Phase II Pilot Study of Vemurafenib in Patients With Metastatic BRAF-Mutated Colorectal Cancer

Abstract

Purpose: BRAF V600E mutation is seen in 5% to 8% of patients with metastatic colorectal cancer (CRC) and is associated with poor prognosis. Vemurafenib, an oral BRAF V600 inhibitor, has pronounced activity in patients with metastatic melanoma, but its activity in patients with BRAF V600E-positive metastatic CRC was unknown.

Patients and methods: In this multi-institutional, open-label study, patients with metastatic CRC with BRAF V600 mutations were recruited to an expansion cohort at the previously determined maximum-tolerated dose of 960 mg orally twice a day.

Results: Twenty-one patients were enrolled, of whom 20 had received at least one prior metastatic chemotherapy regimen. Grade 3 toxicities included keratoacanthomas, rash, fatigue, and arthralgia. Of the 21 patients treated, one patient had a confirmed partial response (5%; 95% CI, 1% to 24%) and seven other patients had stable disease by RECIST criteria. Median progression-free survival was 2.1 months. Patterns of concurrent mutations, microsatellite instability status, CpG island methylation status, PTEN loss, EGFR expression, and copy number alterations were not associated with clinical benefit. In contrast to prior expectations, concurrent KRAS and NRAS mutations were detected at low allele frequency in a subset of the patients' tumors (median, 0.21% allele frequency) and were apparent mechanisms of acquired resistance in vemurafenib-sensitive patient-derived xenograft models.

Conclusion: In marked contrast to the results seen in patients with BRAF V600E-mutant melanoma, single-agent vemurafenib did not show meaningful clinical activity in patients with BRAF V600E mutant CRC. Combination strategies are now under development and may be informed by the presence of intratumor heterogeneity of KRAS and NRAS mutations.

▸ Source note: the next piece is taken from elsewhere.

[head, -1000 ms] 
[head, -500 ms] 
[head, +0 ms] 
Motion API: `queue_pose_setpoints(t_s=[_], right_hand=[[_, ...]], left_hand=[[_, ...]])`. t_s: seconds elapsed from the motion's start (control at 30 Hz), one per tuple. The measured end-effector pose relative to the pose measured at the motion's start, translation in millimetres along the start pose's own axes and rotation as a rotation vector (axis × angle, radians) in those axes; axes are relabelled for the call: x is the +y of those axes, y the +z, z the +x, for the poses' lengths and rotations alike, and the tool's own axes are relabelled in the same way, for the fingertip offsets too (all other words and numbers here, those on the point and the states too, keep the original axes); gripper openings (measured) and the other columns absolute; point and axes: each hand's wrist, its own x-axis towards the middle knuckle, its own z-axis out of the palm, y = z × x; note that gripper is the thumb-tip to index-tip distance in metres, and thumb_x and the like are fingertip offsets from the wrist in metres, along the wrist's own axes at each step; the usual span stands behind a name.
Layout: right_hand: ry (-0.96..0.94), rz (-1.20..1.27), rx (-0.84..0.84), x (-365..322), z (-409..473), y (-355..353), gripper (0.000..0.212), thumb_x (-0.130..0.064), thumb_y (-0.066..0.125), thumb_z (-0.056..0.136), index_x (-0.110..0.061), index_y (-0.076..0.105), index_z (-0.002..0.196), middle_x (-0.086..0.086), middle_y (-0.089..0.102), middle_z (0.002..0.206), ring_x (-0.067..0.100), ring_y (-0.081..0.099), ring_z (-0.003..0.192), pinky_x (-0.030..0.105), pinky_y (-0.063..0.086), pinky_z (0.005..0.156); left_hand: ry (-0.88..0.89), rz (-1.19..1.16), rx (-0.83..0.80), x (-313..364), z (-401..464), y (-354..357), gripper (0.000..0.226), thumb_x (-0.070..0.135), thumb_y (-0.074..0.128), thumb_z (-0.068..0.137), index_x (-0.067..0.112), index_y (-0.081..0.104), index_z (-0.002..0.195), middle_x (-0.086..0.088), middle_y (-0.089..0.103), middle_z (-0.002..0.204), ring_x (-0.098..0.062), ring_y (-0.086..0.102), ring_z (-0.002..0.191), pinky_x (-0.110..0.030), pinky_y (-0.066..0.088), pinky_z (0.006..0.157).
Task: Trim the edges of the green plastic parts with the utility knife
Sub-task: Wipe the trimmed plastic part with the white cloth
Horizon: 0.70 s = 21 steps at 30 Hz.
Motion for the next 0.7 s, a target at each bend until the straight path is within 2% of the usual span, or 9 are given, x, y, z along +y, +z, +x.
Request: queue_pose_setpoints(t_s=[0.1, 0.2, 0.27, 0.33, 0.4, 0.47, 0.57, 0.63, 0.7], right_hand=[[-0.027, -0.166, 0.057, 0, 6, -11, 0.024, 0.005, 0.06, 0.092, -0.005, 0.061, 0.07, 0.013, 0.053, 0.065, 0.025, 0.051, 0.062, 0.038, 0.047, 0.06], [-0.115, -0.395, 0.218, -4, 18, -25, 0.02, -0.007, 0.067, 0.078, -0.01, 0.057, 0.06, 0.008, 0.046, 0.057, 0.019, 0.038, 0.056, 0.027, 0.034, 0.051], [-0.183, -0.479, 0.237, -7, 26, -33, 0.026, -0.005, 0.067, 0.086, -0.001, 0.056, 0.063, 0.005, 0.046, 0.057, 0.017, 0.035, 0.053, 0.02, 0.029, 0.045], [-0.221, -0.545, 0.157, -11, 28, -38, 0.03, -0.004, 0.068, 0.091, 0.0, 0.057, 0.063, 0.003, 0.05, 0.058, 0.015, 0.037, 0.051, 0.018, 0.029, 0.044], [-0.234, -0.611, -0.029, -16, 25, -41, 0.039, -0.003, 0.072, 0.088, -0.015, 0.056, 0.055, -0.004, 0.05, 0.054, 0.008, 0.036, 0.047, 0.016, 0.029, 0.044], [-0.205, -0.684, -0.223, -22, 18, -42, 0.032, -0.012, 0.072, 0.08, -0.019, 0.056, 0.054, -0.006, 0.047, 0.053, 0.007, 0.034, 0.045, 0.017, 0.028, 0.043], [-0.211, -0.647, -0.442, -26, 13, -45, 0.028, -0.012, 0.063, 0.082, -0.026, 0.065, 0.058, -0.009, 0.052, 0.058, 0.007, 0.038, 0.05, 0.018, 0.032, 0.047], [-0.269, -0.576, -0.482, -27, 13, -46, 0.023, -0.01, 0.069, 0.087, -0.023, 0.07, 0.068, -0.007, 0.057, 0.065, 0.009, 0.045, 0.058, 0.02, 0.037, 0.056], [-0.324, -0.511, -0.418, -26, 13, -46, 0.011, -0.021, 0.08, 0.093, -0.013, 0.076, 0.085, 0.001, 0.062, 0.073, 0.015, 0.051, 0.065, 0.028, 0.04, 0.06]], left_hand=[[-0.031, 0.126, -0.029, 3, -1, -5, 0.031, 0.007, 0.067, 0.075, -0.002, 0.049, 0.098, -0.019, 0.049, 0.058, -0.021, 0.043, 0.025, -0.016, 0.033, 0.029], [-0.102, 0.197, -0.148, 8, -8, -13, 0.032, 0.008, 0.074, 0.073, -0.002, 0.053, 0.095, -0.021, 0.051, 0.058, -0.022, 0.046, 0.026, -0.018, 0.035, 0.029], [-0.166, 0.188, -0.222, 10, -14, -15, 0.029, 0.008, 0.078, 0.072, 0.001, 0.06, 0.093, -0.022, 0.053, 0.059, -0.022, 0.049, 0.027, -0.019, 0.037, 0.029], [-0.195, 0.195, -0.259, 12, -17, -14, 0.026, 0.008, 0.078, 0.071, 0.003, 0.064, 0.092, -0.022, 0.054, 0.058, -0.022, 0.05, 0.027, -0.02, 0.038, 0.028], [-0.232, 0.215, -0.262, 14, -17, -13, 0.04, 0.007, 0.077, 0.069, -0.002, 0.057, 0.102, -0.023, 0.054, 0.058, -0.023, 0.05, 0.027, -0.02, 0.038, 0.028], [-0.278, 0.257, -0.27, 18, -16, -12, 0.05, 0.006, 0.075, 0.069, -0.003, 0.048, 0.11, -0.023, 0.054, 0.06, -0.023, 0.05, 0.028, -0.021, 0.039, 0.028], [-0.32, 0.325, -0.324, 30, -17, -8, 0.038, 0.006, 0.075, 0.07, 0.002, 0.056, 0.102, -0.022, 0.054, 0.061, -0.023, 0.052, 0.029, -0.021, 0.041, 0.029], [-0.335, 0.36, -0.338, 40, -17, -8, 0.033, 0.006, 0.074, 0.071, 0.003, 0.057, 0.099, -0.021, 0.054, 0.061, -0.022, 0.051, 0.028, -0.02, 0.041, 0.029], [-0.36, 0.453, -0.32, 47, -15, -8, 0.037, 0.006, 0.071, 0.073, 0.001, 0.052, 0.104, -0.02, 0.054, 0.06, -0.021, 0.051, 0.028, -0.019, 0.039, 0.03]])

Trial registration: ClinicalTrials.gov NCT00405587.

Fig 1.

(A) Waterfall plot of best RECIST response to vemurafenib in evaluable patients. (*) Fifty-nine percent growth from baseline. (†) Patients with notable mixed responses. (B) Progression-free survival. (C) Overall survival.

Fig 2.

Correlation of best overall response rate with molecular characterization. Gray boxes represent samples unable to be analyzed for the specified assay. Numbers in the copy number (CN) alteration boxes represent the number of unique segments with CN alterations. Percentages in the RAS clone box represent mutant allele frequency. (*) Not evaluable for response.

Fig 3.

(A) Rare KRAS-mutant (mut) clones were detected in a validated cohort of BRAF V600E–mutant colorectal cancer tumors by droplet digital polymerase chain reaction (ddPCR). (*) Lower limit of detection for clinical sequencing is approximately 5% to 20% depending on assays used. (†) Lower limit of detection for ddPCR. (B) A patient-derived xenograft model developed resistance to vemurafenib analog PLX4720 provided through ad lib chow at a dose of 417 mg/kg. Gray represents control arm; blue and gold represent PLX4720 treatment arm with acquisition of KRAS G12R and G12D mutations, respectively.

Fig A1.

Development of keratoacanthoma while on therapy. (A) Before initiation of therapy and (B) after 8 weeks of treatment. (C and D) Development of multiple keratoacanthomas requiring treatment discontinuation.

Fig A2.

Mean steady-state concentration-time profile of patients with metastatic colorectal cancer (CRC) compared with patients with melanoma treated with vemurafenib 960 mg twice per day.

Fig A3.

Response by positron emission tomography to vemurafenib. (Top) Baseline scan. (Bottom) After one cycle of vemurafenib.

Fig A4.

(A) Progression-free survival (PFS) for patients with or without identified alterations resulting in PI3K pathway activation (as denoted in Fig 2). (B) PFS for patients with tumors with intact or absent EGFR expression by immunohistochemistry.